Exercise description: Once you reach the line containing "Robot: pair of" in the entries below, write out that line and each one after it down to the line containing "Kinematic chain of", exactly and with nothing added.

Given information:

=======

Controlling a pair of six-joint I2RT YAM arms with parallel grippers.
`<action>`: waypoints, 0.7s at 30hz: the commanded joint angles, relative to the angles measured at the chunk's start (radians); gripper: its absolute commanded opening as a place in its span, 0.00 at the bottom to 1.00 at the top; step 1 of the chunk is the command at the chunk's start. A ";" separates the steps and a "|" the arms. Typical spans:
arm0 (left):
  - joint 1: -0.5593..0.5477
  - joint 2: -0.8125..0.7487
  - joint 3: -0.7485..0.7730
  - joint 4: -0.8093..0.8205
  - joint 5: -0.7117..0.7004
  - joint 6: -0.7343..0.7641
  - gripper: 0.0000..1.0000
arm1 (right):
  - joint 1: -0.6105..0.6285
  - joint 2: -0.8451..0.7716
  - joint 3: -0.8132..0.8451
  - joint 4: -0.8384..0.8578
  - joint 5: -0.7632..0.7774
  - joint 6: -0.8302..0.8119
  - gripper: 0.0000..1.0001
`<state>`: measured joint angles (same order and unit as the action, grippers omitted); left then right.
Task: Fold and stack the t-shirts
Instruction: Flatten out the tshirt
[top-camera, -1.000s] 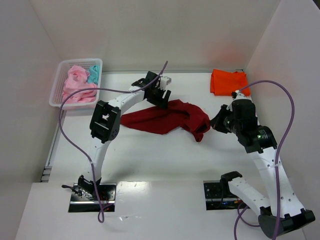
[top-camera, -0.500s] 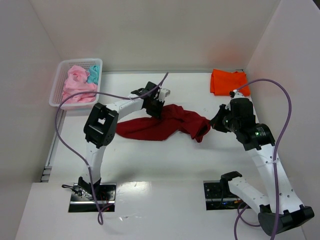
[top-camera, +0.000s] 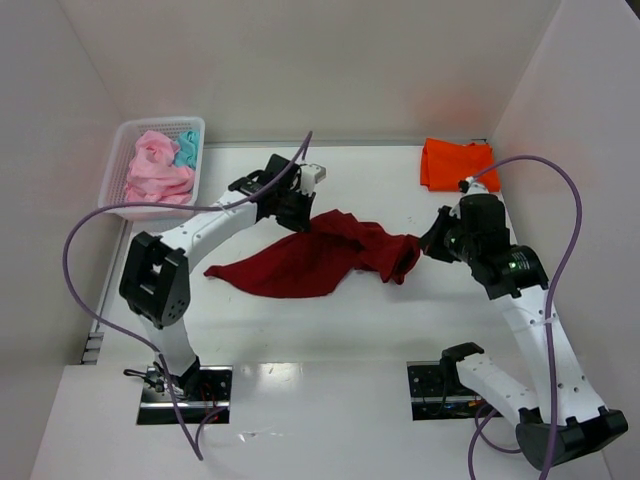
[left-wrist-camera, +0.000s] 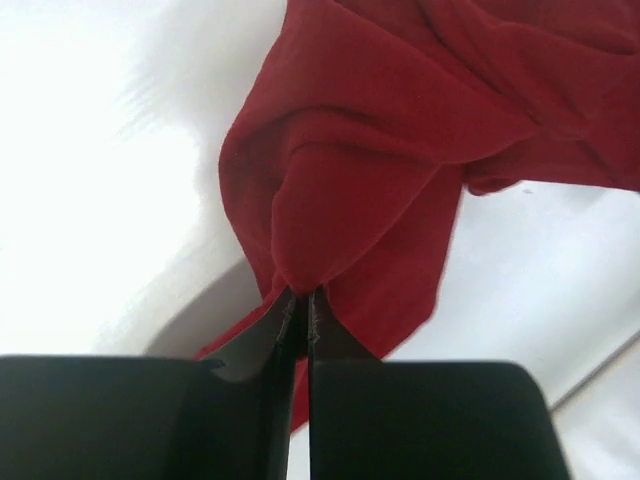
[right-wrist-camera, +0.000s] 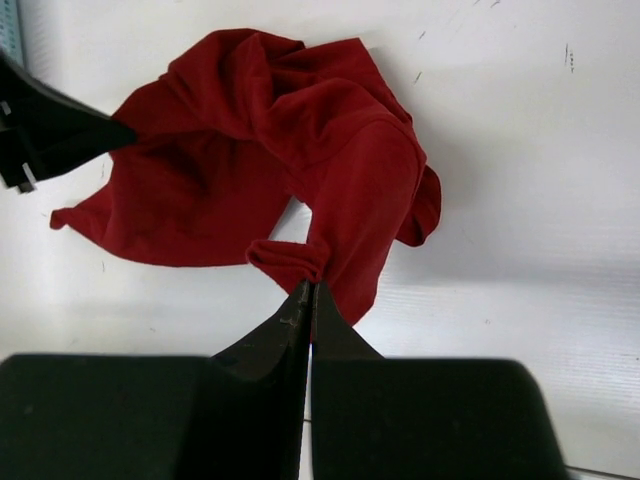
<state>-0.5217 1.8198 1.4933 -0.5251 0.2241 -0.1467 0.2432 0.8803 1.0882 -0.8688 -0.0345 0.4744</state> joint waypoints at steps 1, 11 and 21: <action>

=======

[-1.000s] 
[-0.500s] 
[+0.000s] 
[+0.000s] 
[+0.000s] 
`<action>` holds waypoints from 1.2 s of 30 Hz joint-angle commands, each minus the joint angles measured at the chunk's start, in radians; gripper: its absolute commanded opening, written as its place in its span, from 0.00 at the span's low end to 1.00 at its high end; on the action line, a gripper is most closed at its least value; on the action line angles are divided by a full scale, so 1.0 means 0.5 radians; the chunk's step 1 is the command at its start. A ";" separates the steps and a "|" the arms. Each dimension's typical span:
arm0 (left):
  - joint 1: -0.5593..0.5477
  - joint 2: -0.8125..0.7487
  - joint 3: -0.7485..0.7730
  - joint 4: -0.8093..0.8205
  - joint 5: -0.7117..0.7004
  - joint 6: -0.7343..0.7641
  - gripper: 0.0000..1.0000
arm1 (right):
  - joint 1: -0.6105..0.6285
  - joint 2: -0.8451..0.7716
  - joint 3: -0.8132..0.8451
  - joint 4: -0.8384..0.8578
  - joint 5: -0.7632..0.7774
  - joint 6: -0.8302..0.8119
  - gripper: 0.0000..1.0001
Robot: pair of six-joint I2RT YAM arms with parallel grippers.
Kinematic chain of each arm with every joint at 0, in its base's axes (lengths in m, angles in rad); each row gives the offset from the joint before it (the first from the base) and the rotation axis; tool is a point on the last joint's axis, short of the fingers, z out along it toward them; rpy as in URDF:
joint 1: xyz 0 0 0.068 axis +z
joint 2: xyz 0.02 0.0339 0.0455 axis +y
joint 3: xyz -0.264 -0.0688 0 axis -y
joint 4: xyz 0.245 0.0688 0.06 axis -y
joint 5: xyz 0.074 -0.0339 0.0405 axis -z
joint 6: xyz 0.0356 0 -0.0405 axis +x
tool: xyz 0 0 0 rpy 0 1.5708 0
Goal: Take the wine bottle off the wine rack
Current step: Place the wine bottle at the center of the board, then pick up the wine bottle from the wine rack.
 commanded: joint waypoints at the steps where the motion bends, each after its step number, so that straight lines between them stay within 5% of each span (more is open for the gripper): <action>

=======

Exercise response:
Robot: pair of six-joint I2RT YAM arms with parallel grippers.
Kinematic chain of each arm with every joint at 0, in its base's axes (lengths in m, angles in rad); each row gives the offset from the joint before it (the first from the base) and the rotation axis; tool is a point on the last joint's axis, short of the fingers, z out along it toward them; rpy as in URDF:

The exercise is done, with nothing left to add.